• PROBLEM REQUIREMENTS: Among the records below, find the line that has "A click at (73, 399) lands on the button box."; from there, give the lines again exactly, and stop after the line that has "(418, 21) to (68, 140): 1.63".
:: SUPPLIED RECORDS
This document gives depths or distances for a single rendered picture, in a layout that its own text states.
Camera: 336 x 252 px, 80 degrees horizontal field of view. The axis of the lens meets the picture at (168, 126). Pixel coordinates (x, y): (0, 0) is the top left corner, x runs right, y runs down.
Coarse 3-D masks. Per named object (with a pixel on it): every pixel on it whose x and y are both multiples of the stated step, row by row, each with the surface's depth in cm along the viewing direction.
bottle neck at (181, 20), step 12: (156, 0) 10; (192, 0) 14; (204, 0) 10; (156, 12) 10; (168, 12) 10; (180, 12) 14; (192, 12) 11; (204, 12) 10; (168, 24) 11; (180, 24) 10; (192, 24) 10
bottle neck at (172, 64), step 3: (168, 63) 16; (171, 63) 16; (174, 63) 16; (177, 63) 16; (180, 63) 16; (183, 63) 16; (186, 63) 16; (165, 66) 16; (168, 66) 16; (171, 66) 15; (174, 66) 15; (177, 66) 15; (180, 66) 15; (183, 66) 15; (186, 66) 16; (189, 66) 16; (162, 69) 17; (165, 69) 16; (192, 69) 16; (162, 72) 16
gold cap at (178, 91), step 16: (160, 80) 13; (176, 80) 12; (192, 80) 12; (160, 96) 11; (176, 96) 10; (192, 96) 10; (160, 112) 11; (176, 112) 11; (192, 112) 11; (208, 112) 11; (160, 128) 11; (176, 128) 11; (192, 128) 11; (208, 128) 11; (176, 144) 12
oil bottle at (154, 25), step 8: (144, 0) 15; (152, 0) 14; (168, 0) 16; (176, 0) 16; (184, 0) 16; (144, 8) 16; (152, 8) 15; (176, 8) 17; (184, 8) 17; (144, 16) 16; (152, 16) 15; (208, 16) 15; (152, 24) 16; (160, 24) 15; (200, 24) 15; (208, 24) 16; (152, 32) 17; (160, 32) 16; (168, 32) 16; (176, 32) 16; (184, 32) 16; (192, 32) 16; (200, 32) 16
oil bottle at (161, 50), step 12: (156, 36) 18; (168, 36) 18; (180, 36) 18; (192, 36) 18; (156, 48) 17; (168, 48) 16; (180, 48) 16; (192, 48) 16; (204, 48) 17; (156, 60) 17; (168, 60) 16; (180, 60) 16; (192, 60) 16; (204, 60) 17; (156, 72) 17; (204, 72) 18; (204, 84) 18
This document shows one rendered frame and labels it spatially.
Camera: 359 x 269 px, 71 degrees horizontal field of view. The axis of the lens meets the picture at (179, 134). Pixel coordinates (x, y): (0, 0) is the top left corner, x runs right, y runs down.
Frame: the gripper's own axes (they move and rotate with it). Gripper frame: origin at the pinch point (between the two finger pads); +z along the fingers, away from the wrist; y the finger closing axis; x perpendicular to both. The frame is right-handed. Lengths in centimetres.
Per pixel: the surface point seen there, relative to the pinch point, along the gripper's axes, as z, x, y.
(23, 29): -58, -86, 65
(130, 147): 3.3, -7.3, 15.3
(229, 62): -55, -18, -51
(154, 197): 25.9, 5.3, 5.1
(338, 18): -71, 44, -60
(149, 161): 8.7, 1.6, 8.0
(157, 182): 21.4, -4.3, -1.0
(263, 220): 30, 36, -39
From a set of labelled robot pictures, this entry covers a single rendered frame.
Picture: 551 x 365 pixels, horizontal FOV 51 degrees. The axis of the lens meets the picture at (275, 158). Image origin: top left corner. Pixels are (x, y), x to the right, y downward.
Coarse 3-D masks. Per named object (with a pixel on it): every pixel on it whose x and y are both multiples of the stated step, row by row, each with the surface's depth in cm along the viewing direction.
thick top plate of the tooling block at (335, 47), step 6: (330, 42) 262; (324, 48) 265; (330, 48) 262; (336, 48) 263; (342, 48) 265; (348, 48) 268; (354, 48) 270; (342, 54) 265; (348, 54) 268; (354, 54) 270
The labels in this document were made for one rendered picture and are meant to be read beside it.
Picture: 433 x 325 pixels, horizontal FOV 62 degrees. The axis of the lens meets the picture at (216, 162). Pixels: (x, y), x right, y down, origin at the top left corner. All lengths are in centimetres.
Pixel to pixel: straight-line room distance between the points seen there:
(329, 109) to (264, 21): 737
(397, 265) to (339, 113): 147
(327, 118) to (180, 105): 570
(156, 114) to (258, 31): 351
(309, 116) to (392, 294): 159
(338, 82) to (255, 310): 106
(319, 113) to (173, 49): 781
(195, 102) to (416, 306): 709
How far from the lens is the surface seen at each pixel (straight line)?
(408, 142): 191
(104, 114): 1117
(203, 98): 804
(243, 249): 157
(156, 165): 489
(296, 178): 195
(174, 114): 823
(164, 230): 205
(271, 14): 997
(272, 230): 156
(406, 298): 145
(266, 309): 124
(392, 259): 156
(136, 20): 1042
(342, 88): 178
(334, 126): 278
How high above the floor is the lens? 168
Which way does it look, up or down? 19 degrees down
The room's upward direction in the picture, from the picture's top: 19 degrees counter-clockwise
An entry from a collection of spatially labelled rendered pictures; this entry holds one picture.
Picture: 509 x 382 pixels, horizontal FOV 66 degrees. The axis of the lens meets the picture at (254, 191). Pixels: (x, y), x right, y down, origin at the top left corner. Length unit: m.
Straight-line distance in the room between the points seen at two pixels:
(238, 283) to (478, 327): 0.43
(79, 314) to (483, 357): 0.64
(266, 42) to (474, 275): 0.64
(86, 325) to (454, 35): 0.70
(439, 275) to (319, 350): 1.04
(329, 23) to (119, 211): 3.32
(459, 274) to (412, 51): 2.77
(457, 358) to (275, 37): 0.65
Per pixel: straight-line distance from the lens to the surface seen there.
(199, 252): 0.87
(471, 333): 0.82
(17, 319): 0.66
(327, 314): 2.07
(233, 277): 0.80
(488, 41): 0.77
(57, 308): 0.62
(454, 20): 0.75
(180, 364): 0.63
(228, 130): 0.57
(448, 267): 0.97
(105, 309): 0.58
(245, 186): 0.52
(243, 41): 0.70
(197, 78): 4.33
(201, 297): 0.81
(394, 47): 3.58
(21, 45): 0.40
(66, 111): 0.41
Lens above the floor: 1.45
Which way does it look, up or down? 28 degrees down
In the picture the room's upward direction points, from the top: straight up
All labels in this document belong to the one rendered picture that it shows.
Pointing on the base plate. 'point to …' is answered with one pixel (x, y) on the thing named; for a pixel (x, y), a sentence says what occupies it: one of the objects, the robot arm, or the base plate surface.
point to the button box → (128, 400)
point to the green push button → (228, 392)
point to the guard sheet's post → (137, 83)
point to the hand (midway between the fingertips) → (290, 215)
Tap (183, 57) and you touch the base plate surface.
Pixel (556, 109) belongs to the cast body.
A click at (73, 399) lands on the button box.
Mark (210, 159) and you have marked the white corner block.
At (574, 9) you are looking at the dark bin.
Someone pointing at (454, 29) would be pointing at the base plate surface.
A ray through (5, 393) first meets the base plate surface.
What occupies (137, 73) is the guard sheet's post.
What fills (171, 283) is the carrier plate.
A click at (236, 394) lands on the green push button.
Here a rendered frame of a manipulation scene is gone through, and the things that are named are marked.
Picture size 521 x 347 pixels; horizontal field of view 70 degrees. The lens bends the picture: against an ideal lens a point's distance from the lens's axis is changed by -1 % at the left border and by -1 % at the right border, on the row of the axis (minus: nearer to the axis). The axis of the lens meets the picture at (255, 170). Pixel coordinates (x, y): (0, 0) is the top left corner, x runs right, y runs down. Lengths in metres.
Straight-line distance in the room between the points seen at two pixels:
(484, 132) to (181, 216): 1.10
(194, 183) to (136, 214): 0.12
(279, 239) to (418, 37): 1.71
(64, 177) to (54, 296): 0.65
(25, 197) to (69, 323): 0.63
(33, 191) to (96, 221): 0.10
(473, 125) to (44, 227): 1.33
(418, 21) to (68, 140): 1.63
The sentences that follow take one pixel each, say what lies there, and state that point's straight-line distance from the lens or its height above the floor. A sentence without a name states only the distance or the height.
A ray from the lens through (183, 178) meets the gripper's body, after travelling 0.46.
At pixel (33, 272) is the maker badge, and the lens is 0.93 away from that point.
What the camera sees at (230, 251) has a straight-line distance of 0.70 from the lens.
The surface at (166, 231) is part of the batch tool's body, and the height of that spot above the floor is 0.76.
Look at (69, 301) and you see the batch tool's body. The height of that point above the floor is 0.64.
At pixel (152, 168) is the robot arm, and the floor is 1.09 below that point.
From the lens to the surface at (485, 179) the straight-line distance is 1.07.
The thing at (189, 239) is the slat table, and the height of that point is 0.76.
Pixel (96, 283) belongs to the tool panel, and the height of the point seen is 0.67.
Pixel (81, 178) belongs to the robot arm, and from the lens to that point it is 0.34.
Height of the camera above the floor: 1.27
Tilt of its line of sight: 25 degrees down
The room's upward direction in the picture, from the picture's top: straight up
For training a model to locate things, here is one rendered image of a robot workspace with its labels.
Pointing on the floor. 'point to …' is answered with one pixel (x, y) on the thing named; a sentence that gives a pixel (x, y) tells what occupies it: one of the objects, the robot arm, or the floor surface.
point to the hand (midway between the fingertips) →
::::
• ANSWER SPACE:
A click at (73, 399) lands on the button box.
Mark (210, 159) and you have marked the white corner block.
At (574, 9) you are looking at the dark bin.
Someone pointing at (454, 29) would be pointing at the base plate surface.
A ray through (5, 393) first meets the base plate surface.
What occupies (137, 73) is the guard sheet's post.
What fills (171, 283) is the carrier plate.
A click at (236, 394) lands on the green push button.
Here a rendered frame of a manipulation scene is gone through, and the things that are named are marked.
Picture size 521 x 347 pixels; horizontal field of view 70 degrees. The lens bends the picture: against an ideal lens a point's distance from the lens's axis is changed by -1 % at the left border and by -1 % at the right border, on the row of the axis (minus: nearer to the axis). The axis of the lens meets the picture at (255, 170). Pixel coordinates (x, y): (0, 0) is the top left corner, x runs right, y runs down. Lengths in metres.
Straight-line distance in the room between the points seen at two pixels:
(484, 132) to (181, 216): 1.10
(194, 183) to (136, 214): 0.12
(279, 239) to (418, 37): 1.71
(64, 177) to (54, 296): 0.65
(25, 197) to (69, 323): 0.63
(33, 191) to (96, 221): 0.10
(473, 125) to (44, 227): 1.33
(418, 21) to (68, 140): 1.63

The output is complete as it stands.